Table 3 shows that the improved MTS-YOLOv11 model achieves the best performance across all evaluation metrics. Compared with the original YOLOv11 model, the average precision (AP) for pores and inclusions increases to 95.8% and 94.1%, respectively, while the AP for looseness remains at 99.5%. The overall mean average precision mAP@0.5 is improved to 96.5%, and mAP@0.5:0.95 increases from 67.3% to 68.5%. This fully demonstrates that the improved MTS-YOLOv11 model possesses higher detection accuracy and stronger robustness. From the perspective of model complexity, the number of parameters and the computational cost of MTS-YOLOv11 are slightly increased compared with the original YOLOv11. This increase is mainly due to embedding the MSEES module into the improved C3K2 block in the backbone, introducing the TripletAttention mechanism into the higher backbone stages and adding the SDAGFusion module at the front of the detection head. These three modules play roles in local edge modeling, channel–spatial correlation modeling, and multi-scale feature adaptive fusion, respectively. Moreover, all of the above modules adopt designs such as channel splitting and depthwise separable convolutions and are only activated at a few critical stages. As a result, the total number of parameters remains below 3 M and the computational cost stays below 8 G. Compared with the gains in mAP@0.5 and mAP@0.5:0.95, this slight increase in computation is acceptable and necessary. On the same hardware platform, the end-to-end inference speed of MTS-YOLOv11 reaches 359.07 FPS, which is comparable to and slightly higher than the 346.86 FPS of the baseline YOLOv11, indicating that real-time performance is preserved. Overall, MTS-YOLOv11 provides a stable improvement in detection accuracy and robustness for complex casting defects while maintaining a favorable accuracy–efficiency trade-off suitable for industrial deployment.

3.4. Ablation Experiments

To further analyze the contributions of each improved module to the overall detection performance, a series of combinational ablation experiments were conducted. Taking the original YOLOv11 model as the baseline, the proposed modules were gradually introduced to systematically evaluate their impact on detection performance. Table 4 reports the per-class AP results (Pore, Inclusion, and Looseness) for each experimental group, enabling a fine-grained comparison of how each module influences category-specific detection performance. Table 5 summarizes the statistical results of each experimental group in terms of mAP@0.5 and mAP@0.5:0.95. Among them, Group 0 corresponds to the baseline YOLOv11 model without any integrated improvement modules and is used as a reference for comparison with the other experimental groups.

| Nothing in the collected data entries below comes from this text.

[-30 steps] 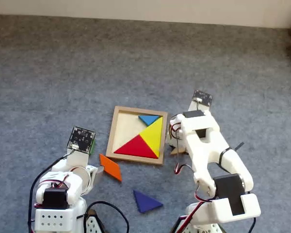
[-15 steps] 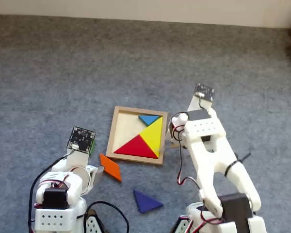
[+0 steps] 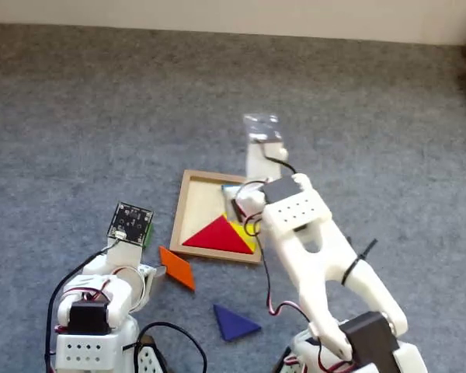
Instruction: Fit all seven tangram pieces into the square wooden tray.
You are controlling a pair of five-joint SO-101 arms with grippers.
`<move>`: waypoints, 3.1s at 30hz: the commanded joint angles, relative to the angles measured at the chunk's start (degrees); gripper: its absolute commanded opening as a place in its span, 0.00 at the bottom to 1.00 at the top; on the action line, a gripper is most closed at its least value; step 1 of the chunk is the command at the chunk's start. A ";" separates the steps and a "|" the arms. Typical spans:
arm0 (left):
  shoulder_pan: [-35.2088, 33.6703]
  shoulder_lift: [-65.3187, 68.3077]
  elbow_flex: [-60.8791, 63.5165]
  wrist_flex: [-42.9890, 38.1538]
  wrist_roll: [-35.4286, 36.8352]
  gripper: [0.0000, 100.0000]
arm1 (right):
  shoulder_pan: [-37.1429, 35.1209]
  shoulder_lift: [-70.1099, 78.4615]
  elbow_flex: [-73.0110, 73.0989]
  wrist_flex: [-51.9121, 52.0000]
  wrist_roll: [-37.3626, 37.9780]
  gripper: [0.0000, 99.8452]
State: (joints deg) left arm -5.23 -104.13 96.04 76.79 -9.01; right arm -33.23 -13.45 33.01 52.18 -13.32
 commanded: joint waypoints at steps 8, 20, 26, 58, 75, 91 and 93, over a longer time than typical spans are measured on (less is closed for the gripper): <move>-0.40 -0.04 1.10 0.18 0.35 0.26 | -7.69 17.98 -14.90 -4.00 0.79 0.03; -0.40 -0.04 1.10 0.18 0.35 0.26 | -9.71 25.54 -20.79 -1.19 -5.27 0.11; -0.40 -0.04 1.10 0.18 0.35 0.26 | -9.80 25.45 -23.60 3.56 -7.21 0.17; -0.40 -0.04 1.10 0.18 0.35 0.26 | -6.90 27.56 -21.76 2.51 -6.86 0.00; -0.40 -0.04 1.10 0.18 0.35 0.26 | -10.59 27.47 -15.52 3.30 -2.20 0.00; -0.40 -0.04 1.10 0.18 0.35 0.26 | -3.47 15.78 -17.98 9.98 -2.37 0.00; -0.40 -0.04 1.10 0.18 0.35 0.26 | -1.63 15.16 -17.89 8.04 -2.37 0.00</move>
State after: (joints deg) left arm -5.23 -104.13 96.04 76.79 -9.01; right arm -37.89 6.15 16.22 61.85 -16.04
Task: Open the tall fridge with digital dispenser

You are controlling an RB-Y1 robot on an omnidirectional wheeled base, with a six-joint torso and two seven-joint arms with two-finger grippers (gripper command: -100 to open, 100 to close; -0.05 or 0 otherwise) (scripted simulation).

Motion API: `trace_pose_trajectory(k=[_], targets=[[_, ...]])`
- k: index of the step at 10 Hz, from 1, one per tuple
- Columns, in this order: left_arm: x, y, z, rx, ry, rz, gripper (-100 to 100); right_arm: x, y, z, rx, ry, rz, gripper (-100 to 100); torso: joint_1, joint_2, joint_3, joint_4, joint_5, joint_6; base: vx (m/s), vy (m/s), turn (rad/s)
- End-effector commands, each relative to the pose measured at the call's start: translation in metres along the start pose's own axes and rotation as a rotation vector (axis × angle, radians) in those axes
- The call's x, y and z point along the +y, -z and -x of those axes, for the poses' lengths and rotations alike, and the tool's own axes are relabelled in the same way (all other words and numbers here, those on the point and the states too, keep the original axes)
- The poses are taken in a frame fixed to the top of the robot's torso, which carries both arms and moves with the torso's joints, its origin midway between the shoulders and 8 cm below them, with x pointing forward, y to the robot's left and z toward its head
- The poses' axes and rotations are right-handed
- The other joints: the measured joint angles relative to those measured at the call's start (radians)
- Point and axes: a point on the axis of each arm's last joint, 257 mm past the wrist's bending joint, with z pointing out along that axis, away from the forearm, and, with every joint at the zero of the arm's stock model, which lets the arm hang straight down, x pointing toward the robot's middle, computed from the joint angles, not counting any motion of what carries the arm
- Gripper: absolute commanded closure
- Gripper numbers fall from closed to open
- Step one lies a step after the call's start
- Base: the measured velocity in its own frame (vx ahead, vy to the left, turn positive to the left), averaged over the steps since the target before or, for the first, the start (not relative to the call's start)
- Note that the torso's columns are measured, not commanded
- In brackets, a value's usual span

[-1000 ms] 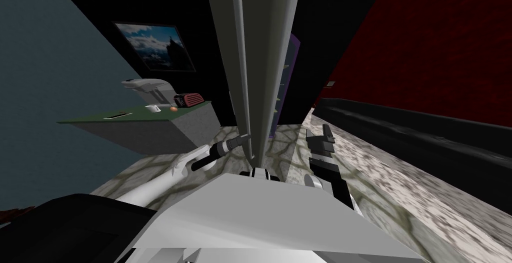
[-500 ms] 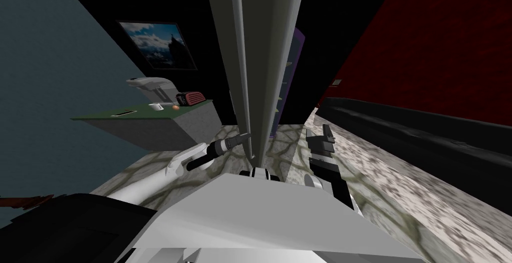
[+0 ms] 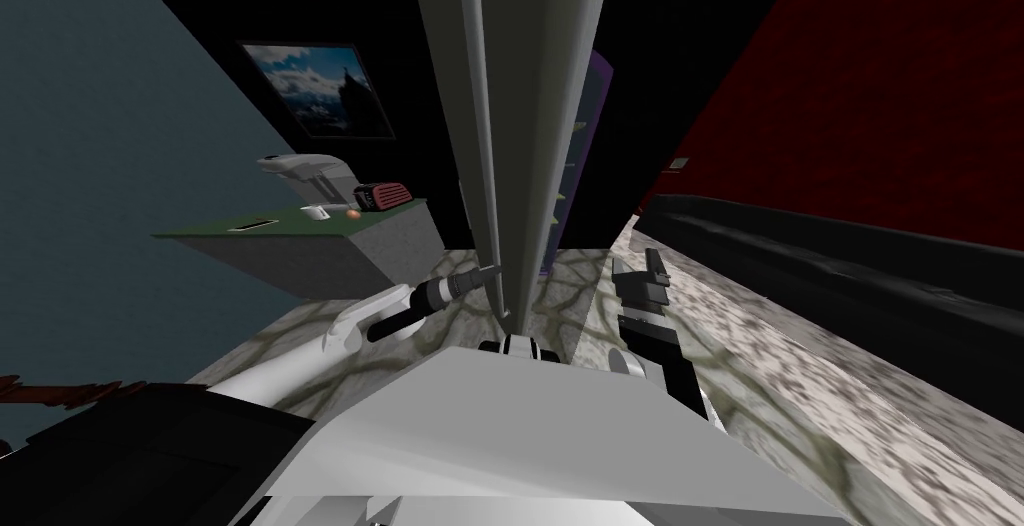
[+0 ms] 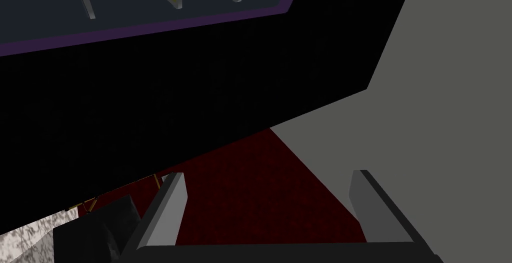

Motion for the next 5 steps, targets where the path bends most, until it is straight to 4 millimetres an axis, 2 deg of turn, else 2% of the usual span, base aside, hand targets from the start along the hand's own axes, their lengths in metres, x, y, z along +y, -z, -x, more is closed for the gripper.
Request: trace_pose_trajectory(k=[1, 5], targets=[[0.0049, 0.0011, 0.0011, -0.003, -0.002, 0.013, 0, 0.0000, 0.0000, 0.0000, 0.000, 0.000, 0.000, 0, 0.004, -0.003, -0.002, -0.002, 0.002, -0.001, 0.000, 0.000, 0.000], [0.0148, 0.0031, 0.0044, -0.010, -0.007, 0.040, 0, 0.0000, 0.0000, 0.0000, 0.000, 0.000, 0.000, 0, 0.010, -0.012, -0.007, -0.007, 0.004, -0.003, 0.000, 0.000, 0.000]])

As shown in Table 4, the different configurations exhibit noticeable differences in detection performance across the three defect types: pore, inclusion, and looseness. For the baseline model (Group 0), the AP values for these three categories are 94.3%, 91.8%, and 99.5%, respectively, where looseness is already close to saturation and thus less sensitive to subsequent improvements. When only MSEES is introduced (Group 1), the AP for pore and inclusion increases to 95.6% and 93.6%, respectively, while looseness remains at 99.5%. This indicates that pore and inclusion—both highly sensitive to edge and high-frequency detail—are the two defect types that benefit most directly from MSEES, with inclusion showing the largest relative improvement. When only SDAGFusion is added (Group 2), the AP values for pore and inclusion reach 95.2% and 92.7%, again with a more pronounced gain for inclusion. This suggests that scale-discrepancy-aware fusion is particularly effective for inclusion, whose morphology is more variable and whose scale spans a wider range. With only TripletAttention added (Group 3), the AP for pore is 95% and that for inclusion increases to 92.1%; although the overall improvement is modest, it is mainly reflected in the inclusion category, which is more prone to confusion with background noise under complex texture conditions. For pairwise combinations, Group 4 (MSEES + SDAGFusion) further increases the AP for pore and inclusion to 95.5% and 94%, while Group 5 (MSEES + TripletAttention) raises inclusion AP to 93.2%. Both cases again confirm that inclusion is the most sensitive and most benefited category under structural improvements. When all three modules are enabled (Group 7), the AP values for pore, inclusion, and looseness reach 95.8%, 94.1%, and 99.5%, respectively, with inclusion showing the largest improvement over the baseline, followed by pore, and looseness remaining almost unchanged. Overall, the proposed module combinations yield the most notable gains for pore and inclusion, which are small-scale and low-contrast defects, with inclusion benefiting the most, whereas the impact on the already saturated looseness category is relatively limited.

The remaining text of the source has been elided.